→ DIRECTIONS: Each record must be repeated exactly. None may be dropped.

Records from a data collection:
* * * * *

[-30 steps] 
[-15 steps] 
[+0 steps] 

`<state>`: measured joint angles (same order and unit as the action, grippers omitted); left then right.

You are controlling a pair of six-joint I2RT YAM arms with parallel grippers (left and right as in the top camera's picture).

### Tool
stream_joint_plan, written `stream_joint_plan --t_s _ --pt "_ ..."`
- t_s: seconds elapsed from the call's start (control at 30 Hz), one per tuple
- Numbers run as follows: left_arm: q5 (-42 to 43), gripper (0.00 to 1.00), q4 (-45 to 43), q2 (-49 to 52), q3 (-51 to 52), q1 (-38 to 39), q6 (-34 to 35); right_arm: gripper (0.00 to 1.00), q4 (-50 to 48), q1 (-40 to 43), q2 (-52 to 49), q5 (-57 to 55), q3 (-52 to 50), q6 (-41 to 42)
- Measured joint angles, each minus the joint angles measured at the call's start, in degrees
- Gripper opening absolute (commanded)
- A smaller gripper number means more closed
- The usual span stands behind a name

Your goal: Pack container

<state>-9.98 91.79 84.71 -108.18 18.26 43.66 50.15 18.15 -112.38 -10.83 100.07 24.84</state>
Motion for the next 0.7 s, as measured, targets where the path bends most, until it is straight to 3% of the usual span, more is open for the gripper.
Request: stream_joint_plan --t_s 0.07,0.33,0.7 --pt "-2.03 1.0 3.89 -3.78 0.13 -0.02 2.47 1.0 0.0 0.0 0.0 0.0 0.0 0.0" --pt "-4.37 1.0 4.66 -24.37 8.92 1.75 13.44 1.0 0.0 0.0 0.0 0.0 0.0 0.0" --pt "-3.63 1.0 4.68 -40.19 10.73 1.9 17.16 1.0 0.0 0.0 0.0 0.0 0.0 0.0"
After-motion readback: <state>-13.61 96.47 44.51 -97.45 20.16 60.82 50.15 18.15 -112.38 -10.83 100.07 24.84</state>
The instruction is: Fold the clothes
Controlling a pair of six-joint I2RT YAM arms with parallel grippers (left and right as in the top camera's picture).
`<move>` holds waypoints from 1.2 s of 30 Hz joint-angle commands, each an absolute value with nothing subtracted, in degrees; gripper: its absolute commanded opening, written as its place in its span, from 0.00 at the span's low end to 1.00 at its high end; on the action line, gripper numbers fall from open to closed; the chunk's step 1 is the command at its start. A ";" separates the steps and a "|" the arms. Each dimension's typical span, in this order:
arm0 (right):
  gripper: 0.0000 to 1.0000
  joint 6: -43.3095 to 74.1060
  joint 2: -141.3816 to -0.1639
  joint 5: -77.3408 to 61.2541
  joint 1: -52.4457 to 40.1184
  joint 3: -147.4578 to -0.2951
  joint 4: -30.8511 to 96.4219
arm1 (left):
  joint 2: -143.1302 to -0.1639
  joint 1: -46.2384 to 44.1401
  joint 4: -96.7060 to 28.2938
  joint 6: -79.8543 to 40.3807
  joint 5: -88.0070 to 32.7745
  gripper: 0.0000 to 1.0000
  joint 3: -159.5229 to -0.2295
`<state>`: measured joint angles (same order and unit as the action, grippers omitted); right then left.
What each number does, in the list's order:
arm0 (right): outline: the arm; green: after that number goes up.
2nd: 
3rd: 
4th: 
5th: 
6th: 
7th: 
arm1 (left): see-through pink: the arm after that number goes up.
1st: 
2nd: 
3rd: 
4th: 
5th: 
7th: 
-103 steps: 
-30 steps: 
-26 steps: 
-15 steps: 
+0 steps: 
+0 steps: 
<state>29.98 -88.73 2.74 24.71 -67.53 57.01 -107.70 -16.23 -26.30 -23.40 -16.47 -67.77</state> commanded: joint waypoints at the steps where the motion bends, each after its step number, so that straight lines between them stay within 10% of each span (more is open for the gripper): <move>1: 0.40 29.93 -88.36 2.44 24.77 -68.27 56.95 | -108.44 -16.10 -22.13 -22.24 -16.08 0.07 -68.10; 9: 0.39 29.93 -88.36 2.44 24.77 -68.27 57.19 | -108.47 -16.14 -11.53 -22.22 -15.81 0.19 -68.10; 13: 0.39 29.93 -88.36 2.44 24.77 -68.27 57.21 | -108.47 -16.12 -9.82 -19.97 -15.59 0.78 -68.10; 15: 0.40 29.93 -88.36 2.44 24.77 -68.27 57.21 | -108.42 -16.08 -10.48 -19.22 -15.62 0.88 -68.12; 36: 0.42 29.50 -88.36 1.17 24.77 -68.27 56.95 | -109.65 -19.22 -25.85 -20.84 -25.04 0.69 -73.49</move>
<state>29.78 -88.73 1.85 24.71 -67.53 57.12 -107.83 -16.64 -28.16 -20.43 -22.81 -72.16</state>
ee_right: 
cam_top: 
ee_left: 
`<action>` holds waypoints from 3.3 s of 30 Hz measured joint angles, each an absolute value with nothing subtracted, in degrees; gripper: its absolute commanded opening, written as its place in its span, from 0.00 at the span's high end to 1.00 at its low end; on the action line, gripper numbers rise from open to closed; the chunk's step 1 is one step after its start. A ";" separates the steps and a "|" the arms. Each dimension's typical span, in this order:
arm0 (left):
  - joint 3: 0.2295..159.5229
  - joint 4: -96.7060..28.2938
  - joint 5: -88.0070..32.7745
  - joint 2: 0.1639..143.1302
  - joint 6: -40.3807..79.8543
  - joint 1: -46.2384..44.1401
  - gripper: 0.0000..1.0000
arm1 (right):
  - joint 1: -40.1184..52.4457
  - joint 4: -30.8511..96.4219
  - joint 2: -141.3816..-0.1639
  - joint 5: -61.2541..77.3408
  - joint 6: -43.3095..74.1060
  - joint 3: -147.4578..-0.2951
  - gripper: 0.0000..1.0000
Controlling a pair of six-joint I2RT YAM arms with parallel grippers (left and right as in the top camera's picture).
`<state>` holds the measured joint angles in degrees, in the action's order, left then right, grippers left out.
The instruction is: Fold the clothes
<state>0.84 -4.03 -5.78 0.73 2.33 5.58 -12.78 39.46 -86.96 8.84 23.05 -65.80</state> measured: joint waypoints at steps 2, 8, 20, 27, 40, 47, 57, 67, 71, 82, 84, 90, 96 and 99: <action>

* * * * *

→ EXPECTED ANSWER:
[-30 steps] 
[-15 steps] 
[+0 steps] 

`<state>`: measured joint angles (same order and unit as the action, grippers omitted); left then right.

You are controlling a pair of six-joint I2RT YAM arms with parallel grippers (left and right as in the top camera's picture).

### Tool
stream_joint_plan, written `stream_joint_plan --t_s _ --pt "_ ..."`
- t_s: seconds elapsed from the call's start (control at 30 Hz), one per tuple
- Numbers run as follows: left_arm: q5 (-42 to 43), gripper (0.00 to 1.00), q4 (-45 to 43), q2 (-49 to 52), q3 (-51 to 52), q1 (-38 to 39), q6 (-34 to 35); right_arm: gripper (0.00 to 1.00), q4 (-50 to 48), q1 (-40 to 43), q2 (-52 to 49), q5 (-57 to 55), q3 (-52 to 50), q6 (-41 to 42)
- Measured joint angles, each minus the joint angles measured at the call's start, in degrees
- Gripper opening absolute (commanded)
- A smaller gripper number means more closed
- The usual span stands behind a name

Your goal: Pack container

<state>-9.98 91.79 84.71 -108.18 18.26 43.66 50.15 18.15 -112.38 -10.83 100.07 24.84</state>
Motion for the next 0.7 s, as measured, targets where the path bends most, until it is straight to 3% of the usual span, more is open for the gripper.
Request: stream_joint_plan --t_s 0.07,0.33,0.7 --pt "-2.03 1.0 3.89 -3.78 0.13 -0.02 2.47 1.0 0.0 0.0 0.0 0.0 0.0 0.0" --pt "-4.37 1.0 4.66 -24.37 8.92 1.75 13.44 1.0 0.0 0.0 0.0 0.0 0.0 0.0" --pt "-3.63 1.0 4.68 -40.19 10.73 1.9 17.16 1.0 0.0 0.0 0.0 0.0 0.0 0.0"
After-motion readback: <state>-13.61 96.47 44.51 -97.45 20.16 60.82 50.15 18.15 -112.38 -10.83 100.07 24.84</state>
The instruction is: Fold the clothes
Controlling a pair of six-joint I2RT YAM arms with parallel grippers (left and right as in the top camera's picture).
`<move>` holds waypoints from 1.2 s of 30 Hz joint-angle commands, each an absolute value with nothing subtracted, in degrees; gripper: its absolute commanded opening, written as its place in its span, from 0.00 at the span's low end to 1.00 at its high end; on the action line, gripper numbers fall from open to closed; the chunk's step 1 is the command at its start. A ";" separates the steps and a "|" the arms. Each dimension's typical span, in this order:
arm0 (right):
  gripper: 0.0000 to 1.0000
  joint 6: -43.3095 to 74.1060
  joint 2: -141.3816 to -0.1639
  joint 5: -77.3408 to 61.2541
  joint 1: -52.4457 to 40.1184
  joint 3: -147.4578 to -0.2951
  joint 4: -30.8511 to 96.4219
arm1 (left):
  joint 2: -143.1302 to -0.1639
  joint 1: -46.2384 to 44.1401
  joint 4: -96.7060 to 28.2938
  joint 6: -79.8543 to 40.3807
  joint 5: -88.0070 to 32.7745
  gripper: 0.0000 to 1.0000
  joint 3: -159.5229 to -0.2295
`<state>`: measured joint angles (same order and unit as the action, grippers omitted); right then left.
What each number does, in the list's order:
arm0 (right): outline: the arm; green: after that number goes up.
2nd: 
3rd: 
4th: 
5th: 
6th: 
7th: 
arm1 (left): see-through pink: the arm after that number goes up.
1st: 
2nd: 
3rd: 
4th: 
5th: 
7th: 
-103 steps: 
-30 steps: 
-26 steps: 
-15 steps: 
+0 steps: 
+0 steps: 
<state>29.98 -88.73 2.74 24.71 -67.53 57.01 -107.70 -16.23 -26.30 -23.40 -16.47 -67.77</state> commanded: joint waypoints at the steps where the motion bends, each after its step number, so that straight lines between them stay within 10% of each span (more is open for the gripper): <move>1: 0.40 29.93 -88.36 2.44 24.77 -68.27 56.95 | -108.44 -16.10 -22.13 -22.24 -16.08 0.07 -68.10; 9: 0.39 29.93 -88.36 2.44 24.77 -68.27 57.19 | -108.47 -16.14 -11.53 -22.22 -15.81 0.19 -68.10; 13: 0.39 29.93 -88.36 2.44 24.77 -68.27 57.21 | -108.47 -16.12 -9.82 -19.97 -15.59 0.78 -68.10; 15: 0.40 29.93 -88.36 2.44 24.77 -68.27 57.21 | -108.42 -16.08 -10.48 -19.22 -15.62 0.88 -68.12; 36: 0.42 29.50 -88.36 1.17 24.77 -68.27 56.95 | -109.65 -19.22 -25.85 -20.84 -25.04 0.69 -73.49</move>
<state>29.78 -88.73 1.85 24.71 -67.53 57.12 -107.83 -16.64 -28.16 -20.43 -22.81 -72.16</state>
ee_right: 
cam_top: 
ee_left: 
`<action>` holds waypoints from 3.3 s of 30 Hz measured joint angles, each an absolute value with nothing subtracted, in degrees; gripper: its absolute commanded opening, written as its place in its span, from 0.00 at the span's high end to 1.00 at its low end; on the action line, gripper numbers rise from open to closed; the chunk's step 1 is one step after its start. A ";" separates the steps and a "|" the arms. Each dimension's typical span, in this order:
arm0 (left):
  - joint 3: 0.2295..159.5229
  - joint 4: -96.7060..28.2938
  - joint 5: -88.0070..32.7745
  - joint 2: 0.1639..143.1302
  - joint 6: -40.3807..79.8543
  - joint 1: -46.2384..44.1401
  - gripper: 0.0000..1.0000
arm1 (right):
  - joint 1: -40.1184..52.4457
  - joint 4: -30.8511..96.4219
  - joint 2: -141.3816..-0.1639
  - joint 5: -61.2541..77.3408
  - joint 6: -43.3095..74.1060
  - joint 3: -147.4578..-0.2951
  - gripper: 0.0000..1.0000
Controlling a pair of six-joint I2RT YAM arms with parallel grippers (left and right as in the top camera's picture).
`<state>` holds the measured joint angles in degrees, in the action's order, left then right, grippers left out.
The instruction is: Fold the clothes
<state>0.84 -4.03 -5.78 0.73 2.33 5.58 -12.78 39.46 -86.96 8.84 23.05 -65.80</state> measured: joint waypoints at steps 2, 8, 20, 27, 40, 47, 57, 67, 71, 82, 84, 90, 96 and 99: <action>

The full answer has now been given.